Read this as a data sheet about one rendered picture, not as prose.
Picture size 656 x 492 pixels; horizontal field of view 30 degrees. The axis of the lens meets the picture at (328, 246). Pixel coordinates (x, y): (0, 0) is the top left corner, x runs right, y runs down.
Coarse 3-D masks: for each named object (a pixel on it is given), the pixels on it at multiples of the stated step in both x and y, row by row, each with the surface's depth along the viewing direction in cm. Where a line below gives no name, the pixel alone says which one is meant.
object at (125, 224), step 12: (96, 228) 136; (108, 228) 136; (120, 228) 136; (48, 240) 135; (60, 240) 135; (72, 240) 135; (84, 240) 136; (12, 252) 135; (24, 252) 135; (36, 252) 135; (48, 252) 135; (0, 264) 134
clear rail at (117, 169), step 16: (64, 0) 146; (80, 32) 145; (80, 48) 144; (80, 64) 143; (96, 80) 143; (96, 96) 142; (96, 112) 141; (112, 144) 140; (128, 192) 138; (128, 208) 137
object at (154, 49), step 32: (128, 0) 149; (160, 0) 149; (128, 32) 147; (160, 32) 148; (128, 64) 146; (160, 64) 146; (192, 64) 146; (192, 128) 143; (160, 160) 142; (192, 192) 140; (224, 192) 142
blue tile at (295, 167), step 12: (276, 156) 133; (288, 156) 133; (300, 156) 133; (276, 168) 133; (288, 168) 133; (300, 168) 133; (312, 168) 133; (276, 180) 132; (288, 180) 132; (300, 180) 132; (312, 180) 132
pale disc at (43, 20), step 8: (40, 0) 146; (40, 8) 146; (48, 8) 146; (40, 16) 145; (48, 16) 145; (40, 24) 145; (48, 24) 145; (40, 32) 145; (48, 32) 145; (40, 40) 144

#### Brief:
Transcribe all of the data, keeping every line identical.

#### Answer box:
Read this as a data sheet about one rendered picture, not as prose.
Picture size 656 x 492 pixels; horizontal field of view 30 degrees. The axis of the lens meets the picture at (328, 246). Pixel coordinates (x, y): (0, 0) is the top left corner, x runs right, y runs down.
Coarse 3-D masks: for each named object (a pixel on it is given), the pixels on it at multiples of the stated step in both x and y, row by row, each with the surface's depth along the viewing direction in cm. Where a line below gives no name, the pixel alone says which one is meant.
object at (125, 224), step 12: (96, 228) 136; (108, 228) 136; (120, 228) 136; (48, 240) 135; (60, 240) 135; (72, 240) 135; (84, 240) 136; (12, 252) 135; (24, 252) 135; (36, 252) 135; (48, 252) 135; (0, 264) 134
clear rail at (117, 169), step 16: (64, 0) 146; (80, 32) 145; (80, 48) 144; (80, 64) 143; (96, 80) 143; (96, 96) 142; (96, 112) 141; (112, 144) 140; (128, 192) 138; (128, 208) 137
object at (154, 49), step 32: (128, 0) 149; (160, 0) 149; (128, 32) 147; (160, 32) 148; (128, 64) 146; (160, 64) 146; (192, 64) 146; (192, 128) 143; (160, 160) 142; (192, 192) 140; (224, 192) 142
blue tile at (295, 167), step 12: (276, 156) 133; (288, 156) 133; (300, 156) 133; (276, 168) 133; (288, 168) 133; (300, 168) 133; (312, 168) 133; (276, 180) 132; (288, 180) 132; (300, 180) 132; (312, 180) 132
pale disc at (43, 20), step 8: (40, 0) 146; (40, 8) 146; (48, 8) 146; (40, 16) 145; (48, 16) 145; (40, 24) 145; (48, 24) 145; (40, 32) 145; (48, 32) 145; (40, 40) 144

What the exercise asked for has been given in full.